Reviewer #3: 1. Have the authors validated any of the Envelope AA residues that are outside of the mAb footprints with respect to having an impact on neutralizing antibodies? Are there viral isolates available or are there recombinant viruses that can be used to validate some of their findings in neutralization assays with specific monoclonal antibodies? There are several hits from EDI and EDII that came up on their nonzero effect size. While the computational data is interesting and potentially compelling, it would be good to validate the data with these well characterized mAbs: 1F4, 14C10, 2D22, and 5J7, EDE1-2B2, and EDE1-2C8.

2. It’s unclear how amino acid residues in NS2 would modulate antigenicity of dengue viruses. While the authors show statistically significant data in their nonzero sum size model, and speculate in the discussion of likely mechanisms underlying these mutations and their interactions with capsid and prM, these amino acid residues need to be validated through the generation of mutant NS2 viruses to demonstrate if the reversion of the major NS2 hits have a differential phenotype in terms of 1) antibody immune evasion, 2) viral infectivity, or 3) global conformational changes in antigenicity.

3. Are the authors correcting for multiple comparisons in their statistical analyses? It’s not clear from their methods if this is being done. As some of their p values are borderline significant, I suspect they will not be significant after correcting for multiple comparisons as they should do for rigor.

**********

Part III – Minor Issues: Editorial and Data Presentation Modifications

Please use this section for editorial suggestions as well as relatively minor modifications of existing data that would enhance clarity.

Reviewer #1: 1. I applaud the authors for the brevity of their manuscript. However, the methods section was quite short, and at times difficult to decipher exactly what the authors did. I would suggest adding the following pieces of information into the methods to help readers who are not familiar with Bell et al.

- The authors should define what the hyperparameters are and why they are set to those values.
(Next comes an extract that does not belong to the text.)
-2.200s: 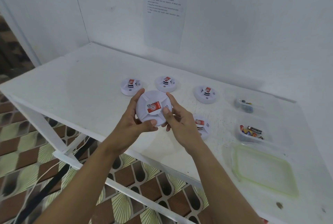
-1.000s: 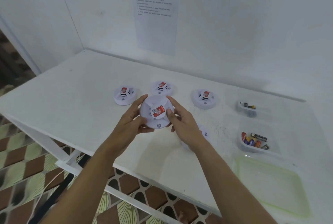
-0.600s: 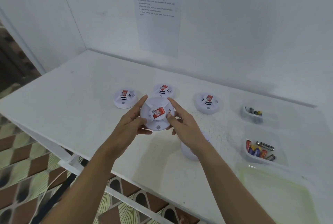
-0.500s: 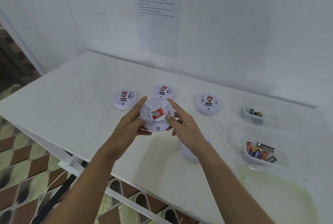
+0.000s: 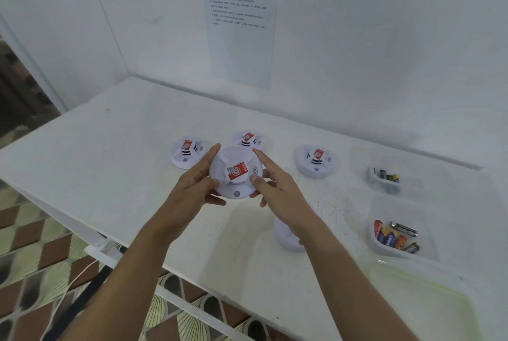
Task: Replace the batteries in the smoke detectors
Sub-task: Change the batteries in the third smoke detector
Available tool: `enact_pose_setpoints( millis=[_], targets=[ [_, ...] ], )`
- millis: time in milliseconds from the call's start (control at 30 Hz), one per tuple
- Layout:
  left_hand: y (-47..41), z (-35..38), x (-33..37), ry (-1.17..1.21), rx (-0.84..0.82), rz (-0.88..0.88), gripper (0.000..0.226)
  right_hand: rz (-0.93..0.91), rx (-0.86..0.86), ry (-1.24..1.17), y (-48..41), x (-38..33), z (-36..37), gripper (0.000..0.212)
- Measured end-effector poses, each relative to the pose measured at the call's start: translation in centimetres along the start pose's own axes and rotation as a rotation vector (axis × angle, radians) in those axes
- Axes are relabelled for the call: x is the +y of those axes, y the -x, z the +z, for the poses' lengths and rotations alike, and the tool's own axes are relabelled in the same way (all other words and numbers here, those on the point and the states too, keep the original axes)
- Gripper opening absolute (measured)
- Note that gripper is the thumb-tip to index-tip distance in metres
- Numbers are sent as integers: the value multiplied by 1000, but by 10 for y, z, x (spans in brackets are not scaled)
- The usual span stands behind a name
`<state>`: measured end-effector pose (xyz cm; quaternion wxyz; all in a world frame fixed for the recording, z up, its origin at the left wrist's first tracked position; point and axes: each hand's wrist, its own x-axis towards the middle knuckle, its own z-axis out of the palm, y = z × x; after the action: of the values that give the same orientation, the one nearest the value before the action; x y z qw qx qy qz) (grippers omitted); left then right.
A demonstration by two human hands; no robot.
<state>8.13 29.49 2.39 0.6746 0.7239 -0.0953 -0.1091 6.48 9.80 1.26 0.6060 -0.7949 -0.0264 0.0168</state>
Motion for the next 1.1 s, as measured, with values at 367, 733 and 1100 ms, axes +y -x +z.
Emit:
enact_pose_setpoints(
  millis=[367, 733, 1100],
  targets=[
    [-3, -1, -2, -8, -29, 7, 54, 18, -17, 40, 0, -6, -4, 48],
    [-1, -1, -13, 20, 8, 12, 47, 43, -43, 65, 2, -1, -2, 52],
    [4, 3, -17, -7, 173, 25, 40, 53, -49, 75, 3, -2, 4, 53]
  ],
)
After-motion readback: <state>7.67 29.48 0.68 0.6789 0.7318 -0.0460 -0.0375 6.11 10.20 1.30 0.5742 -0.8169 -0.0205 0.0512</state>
- The authors should make clear why 10% of measurements are being withheld. I assumed that this was because 90% of the measurements were used as training data, leaving the remaining 10% as test data, but a sentence explicitly clarifying this would be helpful.

- I had to read the Methods section of Bell et al to fully understand their model, and I would guess that other readers of Plos Pathogens would need to do the same. In Bell et al, Dij is connected to dm, vi, and pj, which represent virus avidity, serum potentcy, and the titer drop between viruses. Seeing the explicit connection of Dij to these values made it easier to understand how the effects of each individual mutation was estimated in the model, and the authors should add it. Currently, it is difficult to figure out how each individual effect is being estimated, given that the only parameter present is Dij, which represents (as I understand it) the sum of all mutations' effects. I suggest the authors add more explicit definitions in their model, including the connection of Dij to dm, vi, and pj.

2. I was a tad confused in the manuscript about how exactly the predictions they perform were being done. From my understanding, the authors built these antigenic maps, then estimated the effects of individual amino acid changes on those distances. However, the authors then describe predicting antigenic distances. Does this mean that the authors estimated antigenic distances with antigenic cartography, then estimated the effects of each individual amino acid change using the modified Bell et al model, then used that information to predict the combined antigenic effect of all amino acids for the strains that did not have PRNT data? Did the authors do this separately for each individual protein sequentially? A paragraph in the methods about how exactly these predictions were done, on which strains, and using data from which genes/ORFs would be helpful.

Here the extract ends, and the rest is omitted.